All parts used are either genuine or OEM. Martin explained: “We use genuine and OEM parts as it is the only safe choice. Emergency ambulances are able to travel up to 15mph over the posted speed limit and so we wouldn’t risk using anything that could potentially cause an issue. It is the same with tyres. It is important to remember that a fully laden ambulance currently weighs more than 4.1 tons so we have worked closely with Michelin and after extensive trials we opted for their Cross Climate model. The model was chosen for its durability and the capacity to deliver the best possible performance throughout the seasons and the conditions we experience each year. As a result, we do not have to change between summer and winter tyres”.
The workshop is filled with the latest in ramps and equipment. The Stafford hub contains a 3-tonne scissor lift, a twin hydraulic ram 2-post lift with a 5 tonne capacity and an 8-tonne 4 post lift. They also operate Texa diagnostic equipment, with Milwaukee power tools all neatly stored in brand new Dura cabinets. However, the team has also designed and developed bespoke tools that enable the mechanic to complete a variety of jobs in half the time.
As a further string to their bows, the team also replace and repair any rear door issues, as well as identifying ramp component failures and repairing when applicable. They will also replace any outside decal damage.
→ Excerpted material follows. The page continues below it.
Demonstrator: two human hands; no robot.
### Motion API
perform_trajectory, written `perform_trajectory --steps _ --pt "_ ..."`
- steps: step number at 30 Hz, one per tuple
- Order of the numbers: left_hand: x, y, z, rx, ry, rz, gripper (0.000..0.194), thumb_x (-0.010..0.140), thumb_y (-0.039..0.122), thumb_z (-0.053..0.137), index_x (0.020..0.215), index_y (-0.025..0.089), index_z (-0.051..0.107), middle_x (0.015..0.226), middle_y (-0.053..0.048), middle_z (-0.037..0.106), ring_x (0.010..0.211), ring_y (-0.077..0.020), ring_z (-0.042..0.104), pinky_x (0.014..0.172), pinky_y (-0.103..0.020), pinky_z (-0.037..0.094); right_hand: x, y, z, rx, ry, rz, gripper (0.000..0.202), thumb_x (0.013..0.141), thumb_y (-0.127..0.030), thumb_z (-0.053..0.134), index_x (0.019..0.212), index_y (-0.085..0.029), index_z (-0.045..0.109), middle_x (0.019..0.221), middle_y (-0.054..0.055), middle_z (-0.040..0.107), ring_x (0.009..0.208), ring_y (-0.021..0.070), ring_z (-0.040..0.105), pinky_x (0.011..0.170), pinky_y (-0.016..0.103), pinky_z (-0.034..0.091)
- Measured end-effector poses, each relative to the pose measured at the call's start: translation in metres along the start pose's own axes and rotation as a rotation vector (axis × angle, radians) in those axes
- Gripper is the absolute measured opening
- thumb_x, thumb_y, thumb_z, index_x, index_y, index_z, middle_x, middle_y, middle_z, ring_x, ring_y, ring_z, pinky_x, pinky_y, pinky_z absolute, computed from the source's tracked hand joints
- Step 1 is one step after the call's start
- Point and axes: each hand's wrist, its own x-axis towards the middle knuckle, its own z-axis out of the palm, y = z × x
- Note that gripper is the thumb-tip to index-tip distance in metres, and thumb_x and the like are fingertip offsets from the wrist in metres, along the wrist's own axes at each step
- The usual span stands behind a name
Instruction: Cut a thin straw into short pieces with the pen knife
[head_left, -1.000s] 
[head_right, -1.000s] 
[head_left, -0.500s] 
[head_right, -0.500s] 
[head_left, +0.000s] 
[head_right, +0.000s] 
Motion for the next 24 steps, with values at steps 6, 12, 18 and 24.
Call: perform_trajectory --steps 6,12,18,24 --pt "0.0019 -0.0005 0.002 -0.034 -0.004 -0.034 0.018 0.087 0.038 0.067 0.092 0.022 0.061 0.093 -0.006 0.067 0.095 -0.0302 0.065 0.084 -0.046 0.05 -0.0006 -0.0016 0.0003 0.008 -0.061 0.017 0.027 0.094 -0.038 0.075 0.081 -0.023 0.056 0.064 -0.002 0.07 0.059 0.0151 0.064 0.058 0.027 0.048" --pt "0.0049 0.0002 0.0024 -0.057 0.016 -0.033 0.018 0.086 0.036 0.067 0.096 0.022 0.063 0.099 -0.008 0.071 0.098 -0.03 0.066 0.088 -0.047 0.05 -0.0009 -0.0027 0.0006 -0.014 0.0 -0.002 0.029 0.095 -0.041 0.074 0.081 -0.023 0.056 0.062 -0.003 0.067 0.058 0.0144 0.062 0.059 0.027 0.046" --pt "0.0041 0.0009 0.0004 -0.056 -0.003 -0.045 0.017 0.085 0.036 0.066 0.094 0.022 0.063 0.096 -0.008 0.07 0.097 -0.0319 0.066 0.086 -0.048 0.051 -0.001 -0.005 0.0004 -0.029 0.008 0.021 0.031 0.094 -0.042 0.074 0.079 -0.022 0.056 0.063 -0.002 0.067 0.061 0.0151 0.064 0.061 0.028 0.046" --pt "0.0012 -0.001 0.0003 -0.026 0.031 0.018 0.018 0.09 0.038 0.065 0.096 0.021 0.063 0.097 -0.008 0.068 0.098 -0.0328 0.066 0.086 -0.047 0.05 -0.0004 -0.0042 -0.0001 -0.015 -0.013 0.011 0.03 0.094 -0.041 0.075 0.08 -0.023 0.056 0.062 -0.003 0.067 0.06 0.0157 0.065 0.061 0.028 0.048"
Martin has been instrumental in the design on the new models by liaising with Fiat on a number of issues raised with older models, which included a more rugged side door opening mechanism to limit failure. They are also working directly with Fiat on a clutch that can last 80,000 miles and their light bar manufacturer to produce a reduced weight type that replaces the current 15Kg model.
Old style rear lightbar
Martin continued: “our close working relationship with Fiat and our vehicle convertor is paramount as we continually strive towards designing the most technically advanced vehicle we can. We are constantly exploring design innovations that can help with reducing CO2 emissions and fuel costs and helps our operational staff by making the ambulance easier to work with while on calls. All of these cost savings enable the trust to invest in additional front line staff – something we are all grateful for”.
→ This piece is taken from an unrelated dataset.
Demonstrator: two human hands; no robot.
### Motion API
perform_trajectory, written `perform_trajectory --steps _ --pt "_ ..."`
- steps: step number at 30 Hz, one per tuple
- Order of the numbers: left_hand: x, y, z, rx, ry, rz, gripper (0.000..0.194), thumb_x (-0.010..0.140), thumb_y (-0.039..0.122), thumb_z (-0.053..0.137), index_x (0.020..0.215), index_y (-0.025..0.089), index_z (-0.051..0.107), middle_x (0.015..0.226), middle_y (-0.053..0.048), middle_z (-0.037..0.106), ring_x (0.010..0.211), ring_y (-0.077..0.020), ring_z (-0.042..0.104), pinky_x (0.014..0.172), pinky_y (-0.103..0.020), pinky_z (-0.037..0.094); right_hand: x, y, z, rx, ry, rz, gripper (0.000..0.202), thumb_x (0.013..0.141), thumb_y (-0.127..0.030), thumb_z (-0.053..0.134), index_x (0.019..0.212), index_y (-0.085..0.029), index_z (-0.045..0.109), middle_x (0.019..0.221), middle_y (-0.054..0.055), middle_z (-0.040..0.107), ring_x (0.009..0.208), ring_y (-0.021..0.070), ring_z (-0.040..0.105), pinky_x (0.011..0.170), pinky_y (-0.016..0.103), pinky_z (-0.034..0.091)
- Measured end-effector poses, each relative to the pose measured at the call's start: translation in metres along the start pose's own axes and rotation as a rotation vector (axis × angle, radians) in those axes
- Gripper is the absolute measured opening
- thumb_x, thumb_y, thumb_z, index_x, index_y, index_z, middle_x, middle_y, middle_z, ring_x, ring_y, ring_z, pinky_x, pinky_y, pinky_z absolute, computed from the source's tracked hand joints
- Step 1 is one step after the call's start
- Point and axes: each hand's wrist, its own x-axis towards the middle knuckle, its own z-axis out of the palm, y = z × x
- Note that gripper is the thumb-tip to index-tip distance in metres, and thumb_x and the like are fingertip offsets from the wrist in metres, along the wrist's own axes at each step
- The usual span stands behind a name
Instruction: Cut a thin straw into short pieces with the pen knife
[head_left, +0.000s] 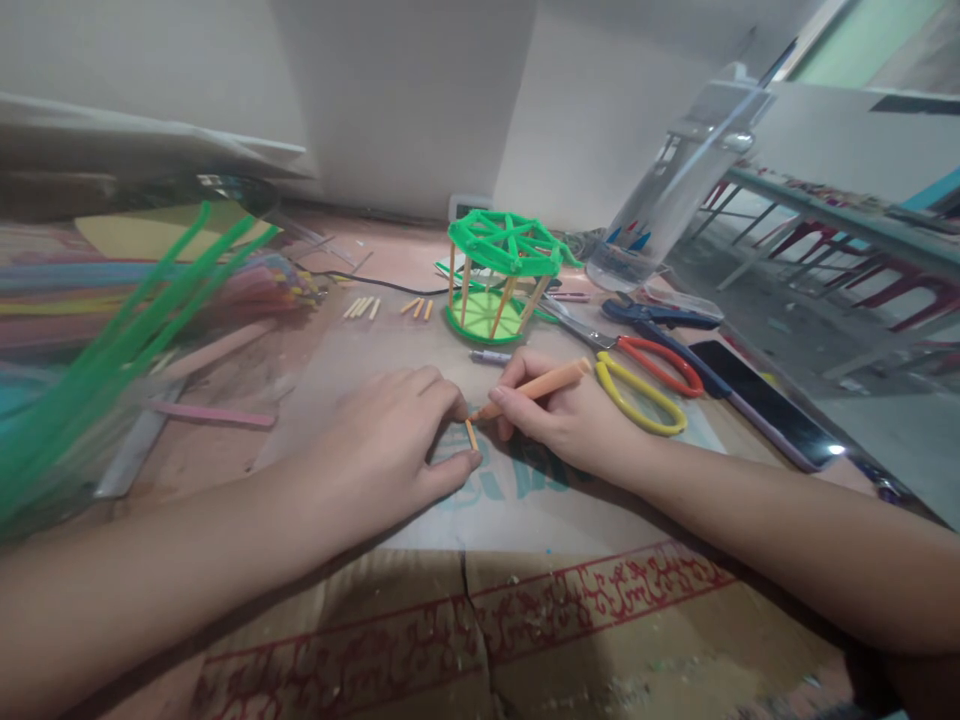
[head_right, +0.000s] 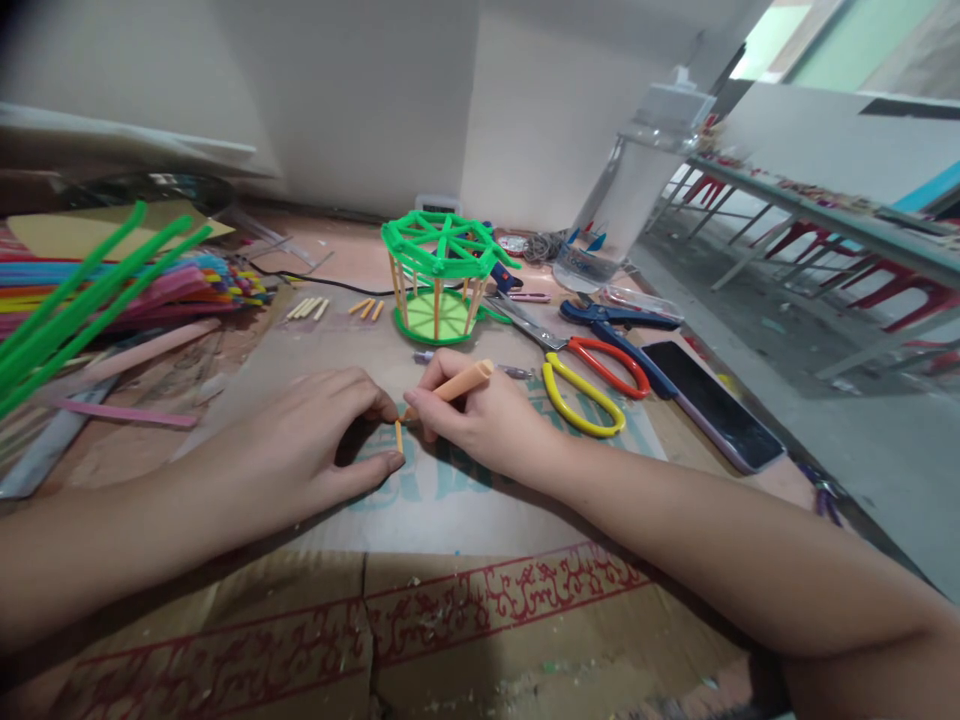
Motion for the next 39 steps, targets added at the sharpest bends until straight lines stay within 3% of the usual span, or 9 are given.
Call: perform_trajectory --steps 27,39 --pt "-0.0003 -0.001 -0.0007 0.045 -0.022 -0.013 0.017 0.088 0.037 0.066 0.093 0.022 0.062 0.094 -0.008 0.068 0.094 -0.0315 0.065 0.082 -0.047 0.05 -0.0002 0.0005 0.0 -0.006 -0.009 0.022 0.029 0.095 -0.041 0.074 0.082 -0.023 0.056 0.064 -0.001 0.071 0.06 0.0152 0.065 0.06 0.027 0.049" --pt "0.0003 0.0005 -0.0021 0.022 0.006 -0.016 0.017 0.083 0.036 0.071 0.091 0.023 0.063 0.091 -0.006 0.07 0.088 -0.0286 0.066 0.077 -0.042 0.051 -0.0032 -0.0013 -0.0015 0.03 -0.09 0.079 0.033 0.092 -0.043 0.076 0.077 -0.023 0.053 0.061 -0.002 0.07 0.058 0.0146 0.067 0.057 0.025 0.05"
Martin concluded: “the trust has invested heavily over the years on the very best vehicles and the latest technology, combine that with a stringent maintenance programme and of course the highly skilled staff working for the service, the people of the West Midlands are cared for by the safest hands in the country”.
It is safe to assume that we all take for granted that when needed, an ambulance crew will turn up and deal with the situation promptly and safely. We never consider what condition the vehicle is in or even how it got to you, just as long as it did. The truth is, the mechanic is just as important as the paramedic attending you. This skilled profession and the dedication of Martin and his team means you will never have to wonder if the ambulance will be delayed or suffer a malfunction. You can be safe in the knowledge that the West Midlands Ambulance Service will never let you down.